Há quem diga que Anahi estava indo de encontro ao curso natural da vida, que é o encerramento de ciclos. Tudo que começa tem um fim, e há que se respeitar isso ou lidar com as consequências de tentar mudar a ordem natural das coisas. Anahi escolheu lidar com as consequências. Intempestiva, ela abraçou de peito aberto a ideia de que sua história com Alfonso ainda não havia acabado. Ela bateu o pé diante diante daquele desfecho que considerava absurdo.

Logo depois da partida de Alfonso, ela não tinha ideia de como lutar contra aquilo. Mas se tem uma coisa que já ficou clara sobre Anahi é que ela é uma força da natureza. Somente uma mulher com a sua força seria capaz de transformar a culpa, auto piedade e desesperança em que estava mergulhada no motor para dar a volta por cima.

E Anahi deu a volta por cima todas as vezes que a vida lhe exigiu isso.

Agora, o novo caminho trilhado por ela tinha início ali, no aeroporto internacional de Nova York.

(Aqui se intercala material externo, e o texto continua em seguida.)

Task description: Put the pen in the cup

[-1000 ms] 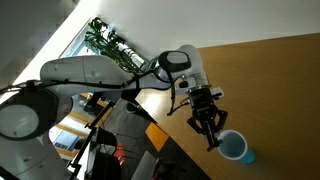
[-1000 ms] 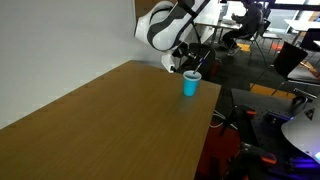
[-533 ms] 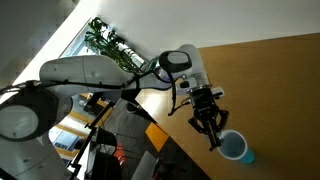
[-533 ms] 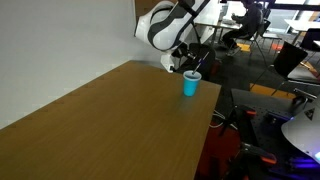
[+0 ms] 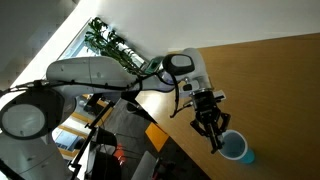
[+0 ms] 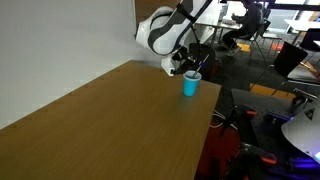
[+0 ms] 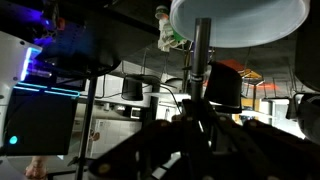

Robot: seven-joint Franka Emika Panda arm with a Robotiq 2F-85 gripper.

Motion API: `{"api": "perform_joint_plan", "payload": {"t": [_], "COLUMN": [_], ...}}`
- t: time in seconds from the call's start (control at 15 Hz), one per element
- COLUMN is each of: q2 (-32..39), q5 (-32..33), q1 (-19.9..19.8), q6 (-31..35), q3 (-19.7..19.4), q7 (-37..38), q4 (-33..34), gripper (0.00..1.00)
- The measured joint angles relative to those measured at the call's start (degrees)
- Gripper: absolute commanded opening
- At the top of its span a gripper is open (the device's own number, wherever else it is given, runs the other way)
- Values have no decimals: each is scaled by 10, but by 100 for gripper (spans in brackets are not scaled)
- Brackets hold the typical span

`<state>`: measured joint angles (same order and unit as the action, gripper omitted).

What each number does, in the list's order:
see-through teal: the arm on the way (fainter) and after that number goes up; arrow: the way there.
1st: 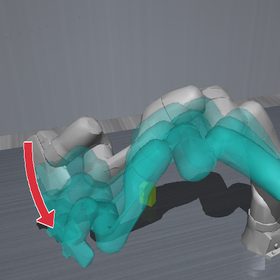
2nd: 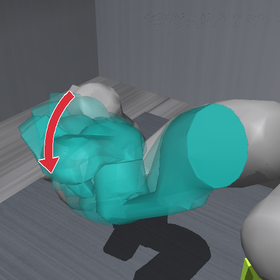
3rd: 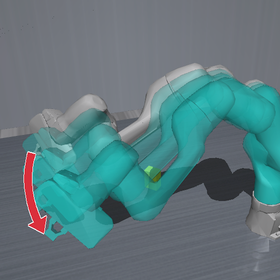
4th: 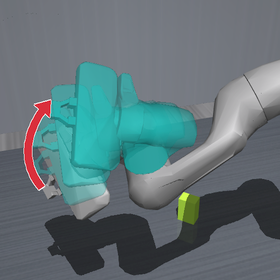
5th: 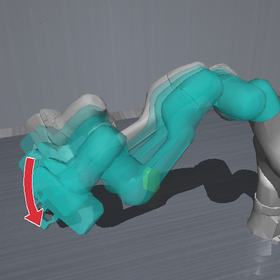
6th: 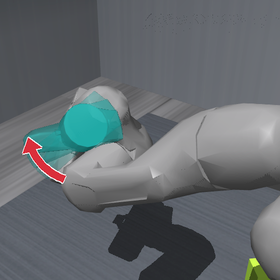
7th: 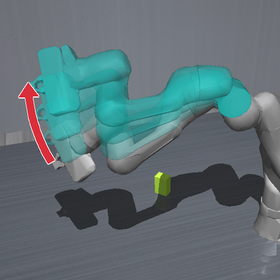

Certamente, aquele lugar já havia sido testemunha de muitos encontros, despedidas, risos, lágrimas, tristeza e alegria. Já fora testemunha do sofrimento de Anahi. Mas agora, aquela mulher parada no meio do vai e vem da multidão trazia no peito um sentimento diferente, que era refletido na expressão determinada e serena em seu rosto. Anahi estava tranquila, se permitindo cultivar certa esperança. Ela iria pegar de volta o que lhe pertencia por direito.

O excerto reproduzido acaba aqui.